La dispute sino-européenne sur les panneaux solaires chinois, qui s'est conclue par un compromis commercial début août, a confirmé une crainte de plus en plus largement partagée en Europe, mais pas toujours fondée : l'Allemagne, dont le gouvernement s'est ouvertement opposé aux sanctions antidumping, ne joue-t-elle pas contre son propre camp lorsqu'il s'agit de la Chine, en raison de la relation de plus en plus approfondie tissée avec son troisième partenaire commercial (derrière les Pays-Bas et la France) ?
"Ce qui est certain, c'est que les Allemands ont repris quasiment mot pour mot la rhétorique du ministère du commerce chinois", relève un diplomate européen à Pékin issu d'un des pays favorables aux sanctions. "La relation spéciale qui est en train d'émerger entre l'Allemagne et la Chine est à la fois une source de possibilités et un danger pour le reste de l'Europe", avait pronostiqué l'ECFR (European Council on Foreign Relations) en mai 2012, dans son rapport "China and Germany : a new special relationship ?".
SARCASME
Dans l'affaire de l'industrie photovoltaïque, le paradoxe est que ce sont des fabricants allemands qui ont saisi la Commission et sollicité une enquête. Parmi eux, SolarWorld, dont le vice-président, Milan Nitzschke, dirige aussi le lobby industriel européen du solaire, EU Pro Sun.
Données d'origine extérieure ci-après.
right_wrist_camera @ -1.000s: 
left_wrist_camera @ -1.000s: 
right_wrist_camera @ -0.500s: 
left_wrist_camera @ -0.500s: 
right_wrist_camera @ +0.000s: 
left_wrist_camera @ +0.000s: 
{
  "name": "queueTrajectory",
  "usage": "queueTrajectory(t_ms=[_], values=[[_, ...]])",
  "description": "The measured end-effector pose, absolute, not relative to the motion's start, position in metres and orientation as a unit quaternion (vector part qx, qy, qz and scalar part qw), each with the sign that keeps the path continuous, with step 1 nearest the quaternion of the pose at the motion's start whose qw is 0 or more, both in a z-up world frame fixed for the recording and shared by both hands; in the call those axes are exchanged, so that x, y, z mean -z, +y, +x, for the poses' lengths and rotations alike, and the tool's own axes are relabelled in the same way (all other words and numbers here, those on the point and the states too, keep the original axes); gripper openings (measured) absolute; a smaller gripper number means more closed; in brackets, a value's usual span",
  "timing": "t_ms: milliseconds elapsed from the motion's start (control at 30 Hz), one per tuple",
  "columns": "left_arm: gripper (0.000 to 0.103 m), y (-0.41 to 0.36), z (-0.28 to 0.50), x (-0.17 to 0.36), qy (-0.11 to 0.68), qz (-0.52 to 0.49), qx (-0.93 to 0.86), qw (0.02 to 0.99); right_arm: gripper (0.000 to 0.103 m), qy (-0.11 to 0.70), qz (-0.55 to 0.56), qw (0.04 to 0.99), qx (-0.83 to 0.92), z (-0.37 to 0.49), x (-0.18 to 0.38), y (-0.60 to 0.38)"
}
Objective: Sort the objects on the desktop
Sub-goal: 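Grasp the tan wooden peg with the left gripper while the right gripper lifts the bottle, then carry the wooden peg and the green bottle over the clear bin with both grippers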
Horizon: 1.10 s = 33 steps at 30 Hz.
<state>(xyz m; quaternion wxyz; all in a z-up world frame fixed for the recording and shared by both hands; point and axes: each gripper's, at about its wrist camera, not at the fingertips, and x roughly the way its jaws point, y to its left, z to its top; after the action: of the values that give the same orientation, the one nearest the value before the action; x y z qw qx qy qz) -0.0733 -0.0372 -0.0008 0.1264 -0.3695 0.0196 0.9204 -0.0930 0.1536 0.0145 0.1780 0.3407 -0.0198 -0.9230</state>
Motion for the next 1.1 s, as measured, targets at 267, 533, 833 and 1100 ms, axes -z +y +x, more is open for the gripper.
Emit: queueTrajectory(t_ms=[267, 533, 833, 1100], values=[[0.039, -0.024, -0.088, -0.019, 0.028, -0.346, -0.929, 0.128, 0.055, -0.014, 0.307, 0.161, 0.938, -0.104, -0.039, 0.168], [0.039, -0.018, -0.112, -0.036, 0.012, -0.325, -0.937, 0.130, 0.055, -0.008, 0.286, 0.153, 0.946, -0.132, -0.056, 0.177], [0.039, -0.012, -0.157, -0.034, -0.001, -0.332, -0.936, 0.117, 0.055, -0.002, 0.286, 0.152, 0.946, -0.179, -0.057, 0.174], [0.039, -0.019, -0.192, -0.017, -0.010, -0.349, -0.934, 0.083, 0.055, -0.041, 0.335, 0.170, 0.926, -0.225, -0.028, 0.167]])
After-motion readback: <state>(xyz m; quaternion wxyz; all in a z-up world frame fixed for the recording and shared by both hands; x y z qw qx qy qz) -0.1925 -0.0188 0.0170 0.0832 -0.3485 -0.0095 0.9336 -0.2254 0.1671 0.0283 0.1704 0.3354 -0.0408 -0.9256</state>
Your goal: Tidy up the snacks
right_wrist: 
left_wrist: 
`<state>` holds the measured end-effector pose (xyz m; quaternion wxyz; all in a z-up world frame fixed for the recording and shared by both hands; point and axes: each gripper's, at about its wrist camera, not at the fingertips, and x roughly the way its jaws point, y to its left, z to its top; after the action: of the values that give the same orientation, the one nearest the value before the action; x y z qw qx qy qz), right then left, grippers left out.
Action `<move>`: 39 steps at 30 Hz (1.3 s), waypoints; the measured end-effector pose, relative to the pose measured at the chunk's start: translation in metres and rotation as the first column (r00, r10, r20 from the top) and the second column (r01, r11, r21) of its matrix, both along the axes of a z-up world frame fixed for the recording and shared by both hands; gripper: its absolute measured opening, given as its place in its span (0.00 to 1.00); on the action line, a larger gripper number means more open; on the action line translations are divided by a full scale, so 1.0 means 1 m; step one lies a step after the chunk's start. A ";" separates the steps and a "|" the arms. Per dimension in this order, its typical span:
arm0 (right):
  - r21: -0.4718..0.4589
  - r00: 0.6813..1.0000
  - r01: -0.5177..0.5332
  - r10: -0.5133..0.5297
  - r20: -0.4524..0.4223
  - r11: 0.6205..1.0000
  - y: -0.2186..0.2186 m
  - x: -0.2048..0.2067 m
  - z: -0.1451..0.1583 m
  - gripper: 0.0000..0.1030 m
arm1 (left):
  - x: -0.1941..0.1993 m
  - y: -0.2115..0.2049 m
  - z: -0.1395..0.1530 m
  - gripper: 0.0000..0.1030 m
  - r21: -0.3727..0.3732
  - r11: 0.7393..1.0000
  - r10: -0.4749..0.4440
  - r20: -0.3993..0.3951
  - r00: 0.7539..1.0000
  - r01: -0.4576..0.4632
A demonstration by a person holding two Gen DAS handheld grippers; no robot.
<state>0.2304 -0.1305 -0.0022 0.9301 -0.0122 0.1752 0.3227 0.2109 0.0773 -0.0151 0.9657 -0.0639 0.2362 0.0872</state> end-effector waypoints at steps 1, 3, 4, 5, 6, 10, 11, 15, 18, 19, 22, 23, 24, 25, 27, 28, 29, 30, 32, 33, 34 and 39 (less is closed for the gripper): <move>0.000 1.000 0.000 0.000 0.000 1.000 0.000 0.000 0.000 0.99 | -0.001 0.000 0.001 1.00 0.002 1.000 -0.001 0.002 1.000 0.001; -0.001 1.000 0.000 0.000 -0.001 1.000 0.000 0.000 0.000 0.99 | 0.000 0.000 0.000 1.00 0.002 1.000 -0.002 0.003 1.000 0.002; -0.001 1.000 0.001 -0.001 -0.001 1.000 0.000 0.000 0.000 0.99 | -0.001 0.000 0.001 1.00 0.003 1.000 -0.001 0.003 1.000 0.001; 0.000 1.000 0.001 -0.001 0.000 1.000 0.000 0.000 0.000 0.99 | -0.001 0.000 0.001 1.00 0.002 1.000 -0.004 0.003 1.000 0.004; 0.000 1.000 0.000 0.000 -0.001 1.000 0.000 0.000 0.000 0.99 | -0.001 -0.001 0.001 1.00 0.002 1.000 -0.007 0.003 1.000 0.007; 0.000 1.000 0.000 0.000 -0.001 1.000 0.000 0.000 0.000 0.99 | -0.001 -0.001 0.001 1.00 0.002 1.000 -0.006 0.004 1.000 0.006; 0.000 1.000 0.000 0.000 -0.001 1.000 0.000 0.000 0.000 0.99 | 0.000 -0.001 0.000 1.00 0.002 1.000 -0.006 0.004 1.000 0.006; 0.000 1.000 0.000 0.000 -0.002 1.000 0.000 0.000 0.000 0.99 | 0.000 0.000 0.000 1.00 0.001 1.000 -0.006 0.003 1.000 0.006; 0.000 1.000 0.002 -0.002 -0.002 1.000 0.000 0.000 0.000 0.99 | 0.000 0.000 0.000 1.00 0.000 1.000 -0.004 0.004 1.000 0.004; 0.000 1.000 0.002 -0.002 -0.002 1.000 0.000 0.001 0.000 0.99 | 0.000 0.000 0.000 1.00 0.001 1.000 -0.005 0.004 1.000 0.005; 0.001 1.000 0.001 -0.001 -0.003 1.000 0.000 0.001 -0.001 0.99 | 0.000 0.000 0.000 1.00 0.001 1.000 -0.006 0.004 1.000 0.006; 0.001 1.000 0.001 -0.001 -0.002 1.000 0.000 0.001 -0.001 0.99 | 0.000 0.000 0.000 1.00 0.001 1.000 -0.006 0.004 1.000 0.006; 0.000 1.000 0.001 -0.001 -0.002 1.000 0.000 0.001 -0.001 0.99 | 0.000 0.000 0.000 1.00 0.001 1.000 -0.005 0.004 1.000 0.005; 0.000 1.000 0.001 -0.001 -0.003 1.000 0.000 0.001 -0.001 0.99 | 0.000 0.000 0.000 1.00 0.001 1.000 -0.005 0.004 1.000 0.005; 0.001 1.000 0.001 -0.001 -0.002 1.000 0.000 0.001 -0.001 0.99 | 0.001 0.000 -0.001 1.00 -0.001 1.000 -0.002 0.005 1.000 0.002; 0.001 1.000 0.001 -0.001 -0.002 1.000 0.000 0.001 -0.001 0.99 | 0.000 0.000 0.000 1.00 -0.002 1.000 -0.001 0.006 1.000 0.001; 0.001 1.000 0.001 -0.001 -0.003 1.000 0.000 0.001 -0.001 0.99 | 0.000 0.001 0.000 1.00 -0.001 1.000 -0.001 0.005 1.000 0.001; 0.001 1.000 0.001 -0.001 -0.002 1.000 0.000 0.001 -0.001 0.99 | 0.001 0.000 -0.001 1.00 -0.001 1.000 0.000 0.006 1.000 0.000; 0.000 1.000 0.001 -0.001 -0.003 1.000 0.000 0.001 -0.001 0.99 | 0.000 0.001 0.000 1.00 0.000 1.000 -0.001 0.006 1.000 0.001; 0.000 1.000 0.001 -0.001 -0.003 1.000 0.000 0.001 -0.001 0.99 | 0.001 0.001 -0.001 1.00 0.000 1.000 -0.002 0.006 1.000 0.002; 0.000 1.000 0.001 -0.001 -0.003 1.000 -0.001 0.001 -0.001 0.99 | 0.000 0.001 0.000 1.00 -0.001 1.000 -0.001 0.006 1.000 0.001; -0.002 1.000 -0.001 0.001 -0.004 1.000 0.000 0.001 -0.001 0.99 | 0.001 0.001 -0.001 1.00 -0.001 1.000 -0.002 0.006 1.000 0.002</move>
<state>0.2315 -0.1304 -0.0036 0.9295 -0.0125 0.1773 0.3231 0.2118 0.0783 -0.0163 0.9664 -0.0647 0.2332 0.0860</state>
En Allemagne même, l'attitude sur le dossier du solaire n'a jamais été consensuelle. A l'inverse de SolarWorld, les exportateurs allemands de nodules, qui entrent dans la composition des panneaux solaires chinois, craignaient de voir leurs clients chinois sombrer en cas de taxes punitives à l'importation. L'hebdomadaire allemand Der Spiegel a pointé avec sarcasme tout ce que l'industrie chinoise du solaire doit à l'aide au développement durable et aux prêts bon marché accordés par l'Allemagne aux entreprises chinoises.
Tout n'est donc pas si simple. En outre, rappelle un diplomate allemand à Pékin, Angela Merkel avait promis au premier ministre Wen Jiabao, lors de sa visite en Chine en août 2012, de privilégier une solution à l'amiable. Or la mission de la chancelière était alors de convaincre les Chinois que la crise de l'euro était surmontable. Et, aux yeux des Chinois, personne n'était mieux placé pour le faire que la représentante de l'économie la plus robuste de l'Union européenne (UE).